Dans le groupe, il y a aussi Marc, à la batterie et Nico au chant et à la guitare rythmique. Moi, je m'occupe de la guitare solo. Le grand type qui fait le pitre sur scène avec une guitare noire, c'est moi.

Nous sommes des amateurs. Ce qui veut dire que chacun de nous a son boulot. Marc est comptable, Perceval prépare un master d'anglais et Nico travaille dans une librairie. Ce qui veut dire aussi que nous volons des heures sur notre sommeil, nos week-ends et notre famille,pour ceux qui en ont, pour étouffer dans le garage de Perceval et répéter comme des malades. Et courir le cacheton d'un bout à l'autre de la région en attendant la gloire. C'est notre raison de vivre. Ce qui nous fait vibrer dans la vie.

Je suis le seul musicien professionnel du groupe. Enfin, si on peut parler de profession. Je bosse dans un studio dont les principaux clients sont des agences de publicité et de marketing.J'enregistre, pour l'essentiel, des spots publicitaires pour la radio ou des fonds sonores pour des sites, des magasins. C'est pas ce qu'il y a de plus fun mais il faut bien manger, payer les factures et boire des bières.

A force d'envoyer nos démos aux radios du coin, aux maisons de disques, à force de petits concerts et de festivals nous commençons à être connus. Articles dans la presse locale, fans qui achètent nos disques gravés sur l'ordinateur de Nico, page Facebook avec près de 500 abonnés. C'est un début. On y croit, de toutes nos forces.

Pour ce soir, je suis sur la scène de l'lndian Breakfast, un pub de la région. Chemise en coton et jean, trempés de sueur.
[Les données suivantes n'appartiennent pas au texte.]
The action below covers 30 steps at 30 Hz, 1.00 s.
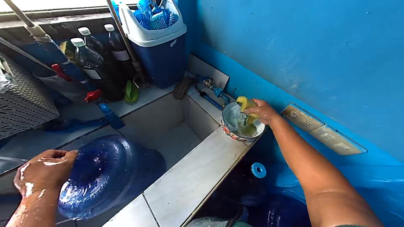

Je me déchaîne sur ma guitare, les doigts en feu. Je bouge en cadence.

Dans la salle, j'ai repéré un mec qui a l'air de nous écouter avec le plus grand sérieux. Je l'ai déjà croisé celui-la, dans des festivals, ceux où on joue où ceux où on va, en simple spectateur. A force, j'ai fini par savoir qu'il est un découvreur de talents, pour une maison de disque, Blue Moon, je crois. Il s'appelle Jean-Michel Cardan, où un nom comme ça.